Six years ago, I left my corporate job and took the leap to ALC-land. I didn’t know if it was the right choice, but I knew I couldn’t keep going as I had been. Now, every part of my life is different. Perhaps there is a Mel out in the multiverse who was too scared to make the jump - perhaps they still present as a blonde-haired woman, or play capitalism to win, or worry that catastrophe will happen if they step outside of a familiar cultural script. But in this strange, apocalyptic strand, where pandemic and fire and hurricane shape the world, I resist the false safety of those boxes I once shut myself into. I exist, wholly. Like the earth, I am changing.

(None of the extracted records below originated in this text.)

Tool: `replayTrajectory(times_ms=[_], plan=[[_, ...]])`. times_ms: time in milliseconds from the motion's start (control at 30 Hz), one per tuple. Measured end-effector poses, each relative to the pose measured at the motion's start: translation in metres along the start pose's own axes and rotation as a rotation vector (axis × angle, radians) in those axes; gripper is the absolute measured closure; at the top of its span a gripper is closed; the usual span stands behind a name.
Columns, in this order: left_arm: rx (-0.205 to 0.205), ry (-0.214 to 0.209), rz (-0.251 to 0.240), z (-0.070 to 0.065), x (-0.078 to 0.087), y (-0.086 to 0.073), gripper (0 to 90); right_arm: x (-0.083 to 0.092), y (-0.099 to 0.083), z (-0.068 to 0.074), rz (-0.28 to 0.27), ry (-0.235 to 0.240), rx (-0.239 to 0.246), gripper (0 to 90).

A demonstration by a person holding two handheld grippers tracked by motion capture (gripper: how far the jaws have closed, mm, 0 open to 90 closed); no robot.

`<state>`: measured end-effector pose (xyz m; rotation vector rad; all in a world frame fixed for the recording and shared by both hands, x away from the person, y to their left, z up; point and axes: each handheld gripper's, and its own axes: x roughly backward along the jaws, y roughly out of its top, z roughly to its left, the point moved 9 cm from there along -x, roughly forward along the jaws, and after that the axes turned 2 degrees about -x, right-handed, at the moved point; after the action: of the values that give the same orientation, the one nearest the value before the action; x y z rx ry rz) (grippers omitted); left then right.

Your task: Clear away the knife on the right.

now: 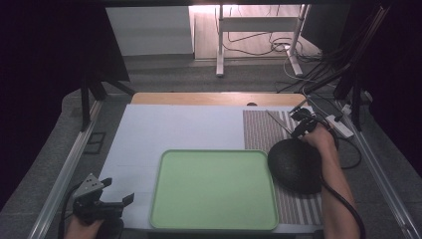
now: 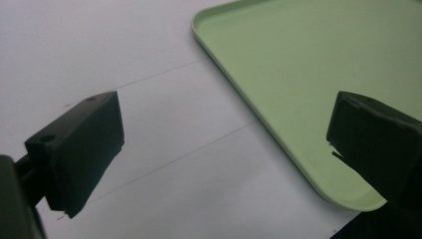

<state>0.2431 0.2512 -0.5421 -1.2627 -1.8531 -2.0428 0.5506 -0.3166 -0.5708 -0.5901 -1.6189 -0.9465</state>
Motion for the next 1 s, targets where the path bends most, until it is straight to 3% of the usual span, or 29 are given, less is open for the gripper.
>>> replayTrajectory(times_ms=[133, 200, 233, 300, 600, 800, 1000], plan=[[0.002, -0.001, 0.0, 0.0, 0.0, 0.0, 2.5, 0.001, -0.002, -0.004, -0.028, 0.043, -0.001, 79.9], [0.005, -0.002, 0.0, 0.0, 0.0, 0.0, 2.5, 0.003, -0.002, -0.011, -0.051, 0.022, -0.013, 80.0], [0.005, -0.003, 0.0, 0.0, 0.0, 0.0, 2.5, 0.006, -0.003, -0.015, -0.08, 0.041, -0.033, 80.0], [0.005, -0.002, -0.001, 0.0, 0.0, 0.0, 2.5, 0.011, -0.002, -0.02, -0.108, 0.028, -0.04, 80.0], [0.009, -0.001, 0.001, 0.0, 0.0, 0.0, 2.5, 0.03, -0.006, -0.034, -0.155, 0.01, -0.091, 80.0], [0.01, -0.001, -0.001, 0.001, 0.0, 0.0, 2.5, 0.042, -0.01, -0.017, -0.177, 0.043, -0.087, 79.9], [0.01, -0.003, -0.002, 0.001, 0.0, 0.0, 2.5, 0.046, -0.013, 0.014, -0.184, 0.107, -0.109, 79.9]])
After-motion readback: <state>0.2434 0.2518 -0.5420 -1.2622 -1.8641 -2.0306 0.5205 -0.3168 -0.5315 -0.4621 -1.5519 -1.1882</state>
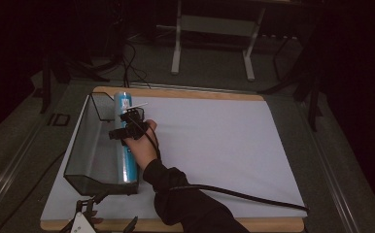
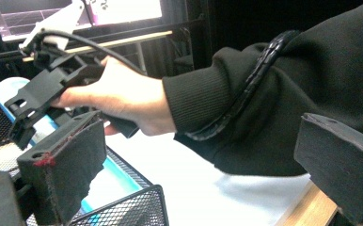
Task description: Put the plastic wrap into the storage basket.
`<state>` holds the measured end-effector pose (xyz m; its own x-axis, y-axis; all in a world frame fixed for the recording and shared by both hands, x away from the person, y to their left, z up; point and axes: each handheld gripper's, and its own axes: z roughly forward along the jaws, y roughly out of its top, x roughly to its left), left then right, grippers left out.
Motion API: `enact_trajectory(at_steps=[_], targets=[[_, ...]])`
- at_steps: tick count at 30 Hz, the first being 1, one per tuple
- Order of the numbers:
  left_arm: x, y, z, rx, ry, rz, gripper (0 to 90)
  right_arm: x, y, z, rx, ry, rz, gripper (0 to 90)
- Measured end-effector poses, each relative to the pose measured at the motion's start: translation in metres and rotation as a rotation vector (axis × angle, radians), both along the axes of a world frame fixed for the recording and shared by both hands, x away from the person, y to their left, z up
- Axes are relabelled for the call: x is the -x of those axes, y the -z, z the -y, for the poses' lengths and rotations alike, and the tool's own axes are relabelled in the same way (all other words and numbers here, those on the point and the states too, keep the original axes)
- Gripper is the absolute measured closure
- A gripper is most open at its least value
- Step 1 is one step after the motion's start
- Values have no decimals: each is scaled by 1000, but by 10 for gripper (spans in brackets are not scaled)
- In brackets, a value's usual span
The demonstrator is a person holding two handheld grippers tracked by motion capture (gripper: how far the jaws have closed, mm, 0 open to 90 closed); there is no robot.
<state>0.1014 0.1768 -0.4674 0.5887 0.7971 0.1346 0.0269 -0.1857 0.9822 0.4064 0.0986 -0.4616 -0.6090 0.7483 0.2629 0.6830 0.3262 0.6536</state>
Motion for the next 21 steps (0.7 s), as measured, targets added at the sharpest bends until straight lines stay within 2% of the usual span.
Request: enact_trajectory(at_steps=[1, 3, 7, 9, 19, 21], targets=[[0, 0, 0, 0, 0, 0, 36, 0, 0, 0, 0, 0, 0, 126], [0, 0, 1, -4, 3, -4, 36, 1, -11, 6, 9, -43, 55, 123], [0, 0, 1, -7, 3, -3, 36, 2, -24, 16, 44, -79, 111, 123], [-1, 0, 1, -9, 3, -6, 36, 3, -28, 24, 28, -78, 110, 121], [-3, 1, 4, -17, 7, -14, 36, 9, -38, 57, 37, -116, 143, 121], [-3, 1, 4, -17, 8, -16, 36, 11, -40, 64, 20, -121, 137, 122]])
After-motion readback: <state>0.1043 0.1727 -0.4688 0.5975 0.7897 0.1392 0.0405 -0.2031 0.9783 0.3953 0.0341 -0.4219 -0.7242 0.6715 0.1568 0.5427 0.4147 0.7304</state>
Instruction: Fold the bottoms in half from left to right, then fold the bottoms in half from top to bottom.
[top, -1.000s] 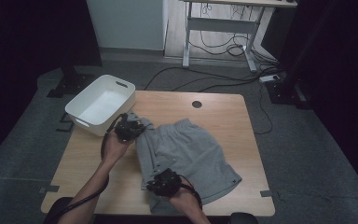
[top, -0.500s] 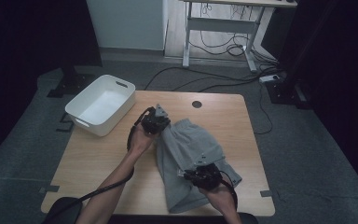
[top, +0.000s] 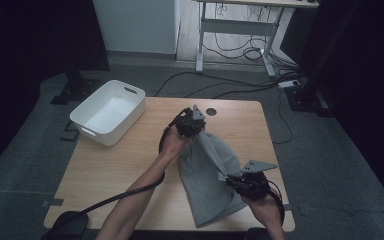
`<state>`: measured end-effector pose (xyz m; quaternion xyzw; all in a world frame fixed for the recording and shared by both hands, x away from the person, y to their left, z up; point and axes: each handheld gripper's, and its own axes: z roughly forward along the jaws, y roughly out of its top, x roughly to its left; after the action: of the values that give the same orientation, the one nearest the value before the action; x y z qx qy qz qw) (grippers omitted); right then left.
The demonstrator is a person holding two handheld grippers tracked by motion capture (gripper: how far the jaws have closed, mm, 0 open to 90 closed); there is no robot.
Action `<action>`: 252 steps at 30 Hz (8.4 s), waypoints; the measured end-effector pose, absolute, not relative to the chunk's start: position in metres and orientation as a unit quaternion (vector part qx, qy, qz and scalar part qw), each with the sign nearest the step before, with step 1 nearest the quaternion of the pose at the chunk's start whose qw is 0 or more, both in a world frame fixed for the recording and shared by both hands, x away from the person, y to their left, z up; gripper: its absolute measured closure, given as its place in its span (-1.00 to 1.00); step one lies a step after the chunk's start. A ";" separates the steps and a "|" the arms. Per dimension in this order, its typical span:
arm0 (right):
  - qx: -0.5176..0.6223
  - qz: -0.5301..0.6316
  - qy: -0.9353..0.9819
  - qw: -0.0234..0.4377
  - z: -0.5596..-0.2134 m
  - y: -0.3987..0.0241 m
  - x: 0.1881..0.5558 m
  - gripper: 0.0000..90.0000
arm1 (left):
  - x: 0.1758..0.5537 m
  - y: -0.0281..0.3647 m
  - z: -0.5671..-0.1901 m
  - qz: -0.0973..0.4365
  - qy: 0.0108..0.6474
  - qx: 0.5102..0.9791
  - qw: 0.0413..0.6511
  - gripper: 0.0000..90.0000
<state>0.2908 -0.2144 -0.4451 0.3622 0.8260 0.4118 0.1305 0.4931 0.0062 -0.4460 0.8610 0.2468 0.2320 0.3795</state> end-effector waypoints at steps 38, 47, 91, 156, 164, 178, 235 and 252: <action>0.507 0.277 0.801 0.158 -0.518 -0.316 0.289 0.63 | 0.467 0.032 -0.527 0.200 0.265 0.895 0.296 -0.29; 0.475 0.345 0.795 0.153 -0.480 -0.295 0.295 0.14 | 0.443 0.046 -0.506 0.200 0.263 0.885 0.330 -0.57; 0.519 0.250 0.797 0.180 -0.534 -0.285 0.316 -0.42 | 0.389 0.057 -0.544 0.143 0.280 0.898 0.308 -1.00; 0.378 0.322 0.865 0.072 -0.532 -0.157 0.267 0.79 | 0.302 0.162 -0.530 0.061 0.190 0.928 0.316 0.81; 0.366 0.328 0.869 0.059 -0.524 -0.168 0.250 0.80 | 0.281 0.163 -0.517 0.012 0.153 0.926 0.344 0.85; 0.344 0.371 0.854 0.122 -0.466 -0.173 0.274 0.81 | 0.317 0.169 -0.473 0.084 0.174 0.893 0.407 0.84; 0.458 0.364 0.791 0.177 -0.468 -0.186 0.465 -0.24 | 0.508 0.145 -0.475 0.166 0.376 0.830 0.377 -0.55; 0.416 0.371 0.817 0.145 -0.496 -0.194 0.403 -0.28 | 0.444 0.158 -0.523 0.090 0.332 0.857 0.384 -0.50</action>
<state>0.4027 -0.1936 -0.4965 0.4164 0.8175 0.3708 0.1446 0.4439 0.1576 -0.5234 0.8570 0.3320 0.0896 0.3839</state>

So far this week, I worked with kids on a cyanotype mural and taught the basics of clapping out rhythms and beginning to crochet; I facilitated two all-school meetings; I practiced handstands and pull-ups and learned to ride a skateboard; I enthusiastically listened to young people tell me about their summer adventures, their thoughts on gender identity, the best way to solve a Rubix cube. More has happened than can be recorded, but I am writing this incomplete letter to you, my future self, whoever will read it, because all I can do is shout into the universe that THIS IS HAPPENING AND WE ARE ALIVE AND CHANGING AND LEARNING TOGETHER.

Shout back?

From the Other Side of an Apocalypse

A world ended since the last time I updated this blog.

After recovering from the flu, I spent February reflecting in a different medium: tiny zines. Then, suddenly, in March, everything about life that was familiar suddenly shattered. 

On Wednesday, I was at the nearly-empty Met Museum with Art History; on Thursday, as both the Met and ALC-NYC decided we would close our spaces temporarily, I made my first Covid-19 zine; on Friday the 13th of March I began zoom school while sheltering in place in my home in Brooklyn.

We never went back. The end of the year came and went - we found new ways to celebrate, virtually, when we could not gather to say our goodbyes. It’s August now, and the virus is still raging across the US, though surges of new cases have slowed in New York. Across the country, there is a terrible debate about sending children and teachers back to school - how many lives are worth losing to return to a sense of normalcy? Some, seems to be the answer. Whatever the economy requires. It fills me with rage.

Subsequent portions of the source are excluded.